July 17, 2006 9:00 PM PDT
Montecito broadens Fujitsu Itanium line
The Japanese server seller, which ranks fifth in global market share, began a partnership with Intel in 2003 to build its own Itanium-based servers. The systems, which incorporate technologies from Fujitsu's mainframe family, are emblematic of the high-end server push that has replaced Intel's once-broader Itanium ambitions.
Fujitsu launched its first Itanium-based machines--the 16-processor Primequest 440 and 32-processor 480--in 2005. With the Montecito chip, Fujitsu is upgrading the machines into the 540 and 580 and expanding the North American family members with the eight-processor Primequest 520, said Richard McCormack, senior vice president of marketing for Fujitsu Computer Systems, the company's North American subsidiary.
"A dual-core, eight-socket platform addresses a huge section of the market," McCormack said.

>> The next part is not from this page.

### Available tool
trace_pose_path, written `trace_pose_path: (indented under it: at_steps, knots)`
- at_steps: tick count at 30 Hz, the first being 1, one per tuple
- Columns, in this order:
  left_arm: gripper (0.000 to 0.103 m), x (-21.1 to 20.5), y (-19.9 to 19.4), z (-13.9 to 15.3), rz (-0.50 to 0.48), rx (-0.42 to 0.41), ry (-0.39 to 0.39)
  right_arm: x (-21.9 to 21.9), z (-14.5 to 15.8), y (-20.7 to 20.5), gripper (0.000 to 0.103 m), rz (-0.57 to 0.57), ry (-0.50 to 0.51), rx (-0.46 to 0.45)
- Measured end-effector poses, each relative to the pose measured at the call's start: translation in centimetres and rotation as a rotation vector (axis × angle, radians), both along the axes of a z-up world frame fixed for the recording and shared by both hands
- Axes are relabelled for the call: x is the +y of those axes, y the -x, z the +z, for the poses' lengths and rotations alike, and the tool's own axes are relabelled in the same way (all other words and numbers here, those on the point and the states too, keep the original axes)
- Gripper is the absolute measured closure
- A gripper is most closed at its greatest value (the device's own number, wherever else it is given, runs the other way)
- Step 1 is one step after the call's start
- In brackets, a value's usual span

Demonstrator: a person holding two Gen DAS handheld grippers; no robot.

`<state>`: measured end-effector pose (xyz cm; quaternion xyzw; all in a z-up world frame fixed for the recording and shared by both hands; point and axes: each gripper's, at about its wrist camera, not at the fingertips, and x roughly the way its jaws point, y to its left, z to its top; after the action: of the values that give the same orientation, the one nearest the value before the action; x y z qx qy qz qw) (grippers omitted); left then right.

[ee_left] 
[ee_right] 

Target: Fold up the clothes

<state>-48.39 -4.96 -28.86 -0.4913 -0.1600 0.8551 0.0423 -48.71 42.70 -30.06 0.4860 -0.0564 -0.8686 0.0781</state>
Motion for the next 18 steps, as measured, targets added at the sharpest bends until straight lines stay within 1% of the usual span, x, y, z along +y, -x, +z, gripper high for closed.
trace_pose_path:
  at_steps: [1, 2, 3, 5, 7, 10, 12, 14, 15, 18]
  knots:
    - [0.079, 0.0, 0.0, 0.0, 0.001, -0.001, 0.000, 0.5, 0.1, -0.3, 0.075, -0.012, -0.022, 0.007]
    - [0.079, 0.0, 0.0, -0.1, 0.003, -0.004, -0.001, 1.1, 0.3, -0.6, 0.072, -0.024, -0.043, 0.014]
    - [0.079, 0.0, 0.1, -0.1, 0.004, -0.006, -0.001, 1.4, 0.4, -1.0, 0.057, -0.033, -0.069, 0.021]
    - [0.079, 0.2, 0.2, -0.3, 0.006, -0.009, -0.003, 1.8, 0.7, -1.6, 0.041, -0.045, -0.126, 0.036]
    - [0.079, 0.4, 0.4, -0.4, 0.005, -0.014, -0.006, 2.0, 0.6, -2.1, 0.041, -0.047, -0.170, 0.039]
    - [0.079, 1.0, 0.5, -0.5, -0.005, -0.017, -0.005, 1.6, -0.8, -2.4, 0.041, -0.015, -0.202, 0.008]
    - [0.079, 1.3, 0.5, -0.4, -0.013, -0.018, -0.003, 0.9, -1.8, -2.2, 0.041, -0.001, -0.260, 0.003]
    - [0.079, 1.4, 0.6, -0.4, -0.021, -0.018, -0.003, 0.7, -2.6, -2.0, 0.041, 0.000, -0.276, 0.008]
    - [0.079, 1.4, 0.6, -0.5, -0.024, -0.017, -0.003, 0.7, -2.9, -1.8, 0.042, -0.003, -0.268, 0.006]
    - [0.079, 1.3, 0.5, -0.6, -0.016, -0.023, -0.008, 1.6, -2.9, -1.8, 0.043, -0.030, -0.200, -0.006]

All the systems will be available in September, the company said. It didn't release prices for the new Primequest models.
Fujitsu's announcement of the systems is happening on Tuesday in conjunction with Intel's debut of six Montecito models, formally called the 9000 series of the Itanium 2 family. The chips, though arriving late, now will carry the weight of Intel's attempt to make them as widespread in powerful high-end servers as its Xeon is in lower-end machines.
Fujitsu has years of experience designing powerful, reliable servers through its Amdahl mainframe line. But it's not just working to bring that technology to Primequest. It also has a Primepower line using its own Sparc64 processors and running Sun Microsystems' Solaris operating system.
A new generation of Sparc-based systems, called the Advanced Product Line and jointly designed by Sun, are scheduled to go on sale starting this year.